May 12, 2010, 13:28 ET from National Petrochemical & Refiners Association

WASHINGTON, May 12 /PRNewswire-USNewswire/ -- A climate change bill proposed today by Sens. John Kerry (D-Mass.) and Joe Lieberman (I-Conn.) should be rejected because it would hurt American families and workers, weaken the nation's economic recovery and harm U.S. national security, according to NPRA, the National Petrochemical & Refiners Association.

"The draconian carbon reduction targets and timetables in this bill would trigger destructive change in America's economic climate," said NPRA Executive Vice President and General Counsel Gregory M. Scott. "This would add billions of dollars in energy costs for American families and businesses, destroy the jobs of millions of American workers, and make our nation more dependent on foreign energy sources."

Scott said that while NPRA needs more time to review details of the legislation, it's clear that the new Senate bill mandates severe and rapid reductions in carbon dioxide emissions. However, these mandates won't have any impact on climate change because they apply only to vehicles, power plants, refineries and other manufacturing facilities in the United States – ignoring soaring carbon dioxide emissions from countries around the world, Scott pointed out.

"America is a nation, not a planet, so it's a fantasy to pretend that restricting our carbon dioxide emissions will improve the environment if China, India and other large and rapidly industrializing nations don't adopt the same restrictions," Scott said. "Carbon dioxide doesn't stop at national borders.

"If senators want to increase the loss of manufacturing jobs in the United States and postpone the resurgence of the American economy, then they should vote for this bill," Scott added. "The legislation would make it much more expensive to make things in our country and give foreign companies a major competitive advantage. Exporting more jobs and importing more finished products is not a long-term plan for a healthy American economy."

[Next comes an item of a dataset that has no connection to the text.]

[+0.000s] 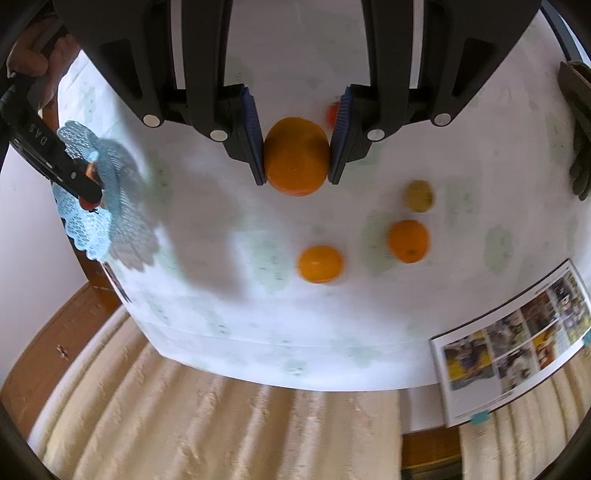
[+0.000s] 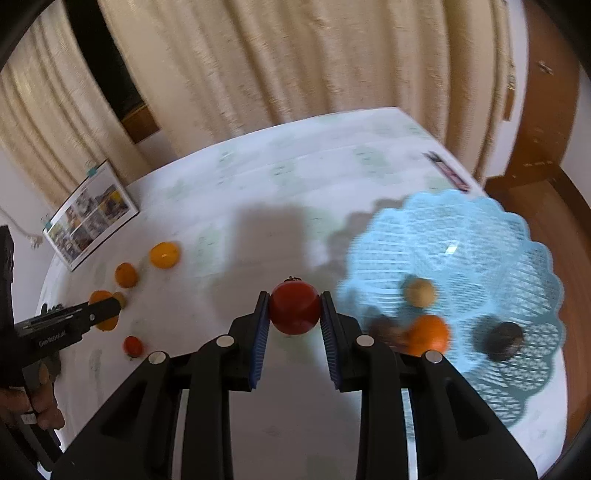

While the United States imports most of its crude oil, U.S. refineries produce the vast majority of finished products – including gasoline, diesel fuel, home heating oil, jet fuel and petrochemicals – used by Americans, Scott said. "The Senate bill would inevitably result in more gasoline, diesel fuel and petrochemicals being imported into the United States instead of being made here," he said.

Scott noted that major restrictions in U.S. carbon emissions from transportation sources will take effect in coming years under measures already enacted into law. When fully implemented, these restrictions will reduce carbon emissions from vehicles by almost 27 percent.

Federal fuel mileage standards approved for new cars and light-duty trucks require them to be able to go an average of 36 miles on a gallon of fuel by 2016. That alone will save billions of gallons of gasoline and diesel fuel each year, sharply reducing carbon emissions. Additionally, a law enacted in 2007 will require American refiners to mix 36 billion gallons of biofuels (such as ethanol) with gasoline and diesel fuel each year by 2022.

"While challenges must still be overcome to achieve these mileage and biofuels mandates, the federal government must be careful to ensure that costly and counterproductive rules are not superimposed on these efforts," Scott said.